## WHAT TO WORK ON
Write out each line of the listing as it stands, without the images.

....

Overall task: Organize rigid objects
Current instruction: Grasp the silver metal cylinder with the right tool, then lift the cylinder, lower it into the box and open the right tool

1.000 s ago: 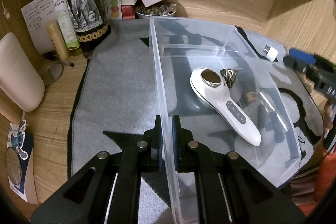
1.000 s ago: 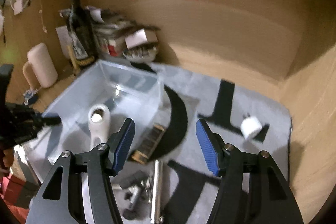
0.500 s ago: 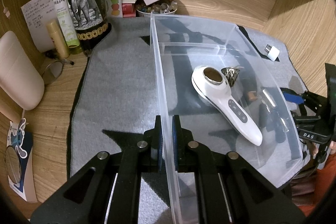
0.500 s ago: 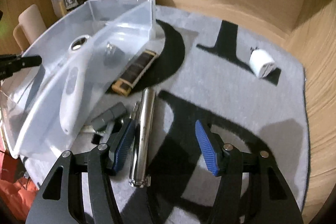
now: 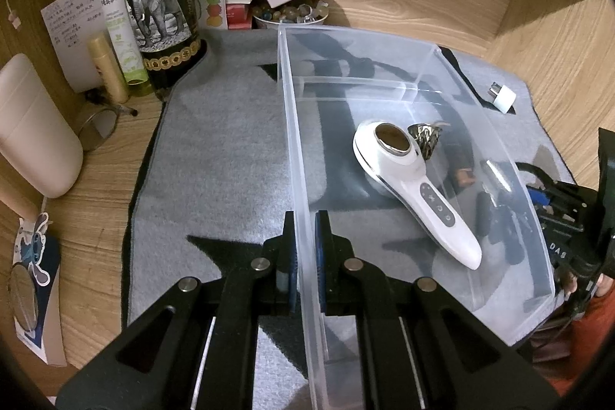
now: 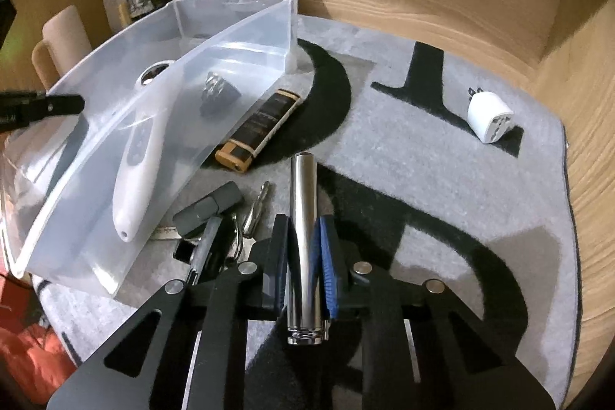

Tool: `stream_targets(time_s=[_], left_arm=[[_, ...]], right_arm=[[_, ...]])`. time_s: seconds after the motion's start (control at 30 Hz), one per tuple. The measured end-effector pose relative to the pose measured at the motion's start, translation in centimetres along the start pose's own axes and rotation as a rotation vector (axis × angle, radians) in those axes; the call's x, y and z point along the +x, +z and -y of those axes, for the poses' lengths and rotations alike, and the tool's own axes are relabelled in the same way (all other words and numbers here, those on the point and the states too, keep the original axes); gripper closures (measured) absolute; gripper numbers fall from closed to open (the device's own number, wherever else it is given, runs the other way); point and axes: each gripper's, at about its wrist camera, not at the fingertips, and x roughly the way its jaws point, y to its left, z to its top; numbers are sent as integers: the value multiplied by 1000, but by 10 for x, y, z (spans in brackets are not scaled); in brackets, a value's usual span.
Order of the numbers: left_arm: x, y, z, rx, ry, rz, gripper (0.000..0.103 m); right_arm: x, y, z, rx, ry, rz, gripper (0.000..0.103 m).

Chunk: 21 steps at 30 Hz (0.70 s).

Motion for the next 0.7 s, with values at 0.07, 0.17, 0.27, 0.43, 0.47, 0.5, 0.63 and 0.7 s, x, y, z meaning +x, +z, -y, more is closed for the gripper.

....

## YOUR RESPONSE
Overall task: Organize rigid objects
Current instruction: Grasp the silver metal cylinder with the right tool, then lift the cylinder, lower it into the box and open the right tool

1.000 s ago: 
1.000 s ago: 
0.500 s ago: 
0.500 s ago: 
now: 
now: 

Tool: `stream_targets(time_s=[_], left_arm=[[_, ...]], right_arm=[[_, ...]])`. time_s: seconds after the motion's start (control at 30 Hz), one per tuple. The measured end-effector pose relative to the pose measured at the motion's start, translation in centimetres along the start pose's own axes and rotation as a rotation vector (axis × angle, radians) in those axes; the call's x, y and z point along the +x, +z and -y of those axes, for the poses' lengths and rotations alike, and the tool's own axes are relabelled in the same way (all other words and numbers here, those on the point and the states too, keep the original axes); gripper closures (measured) absolute; gripper numbers fall from closed to open (the device's own number, wherever else it is given, runs the other way); point and axes: each gripper's, at about its wrist camera, not at the fingertips, and x roughly the way its jaws point, y to its left, z to its top; numbers are sent as integers: the value multiplied by 1000, but by 10 for x, y, z (spans in brackets are not scaled); in brackets, a value's usual span.
Order of the numbers: left_arm: x, y, z, rx, ry, rz, gripper (0.000..0.103 m); right_arm: x, y, z, rx, ry, rz, gripper (0.000..0.103 m).

Chunk: 21 steps at 30 Hz (0.70 s).

Motion for the next 0.7 s, with values at 0.07, 0.17, 0.27, 0.43, 0.47, 0.5, 0.63 and 0.7 s, x, y, z meaning +x, +z, -y, more is closed for the gripper.

The required output has now been supplied.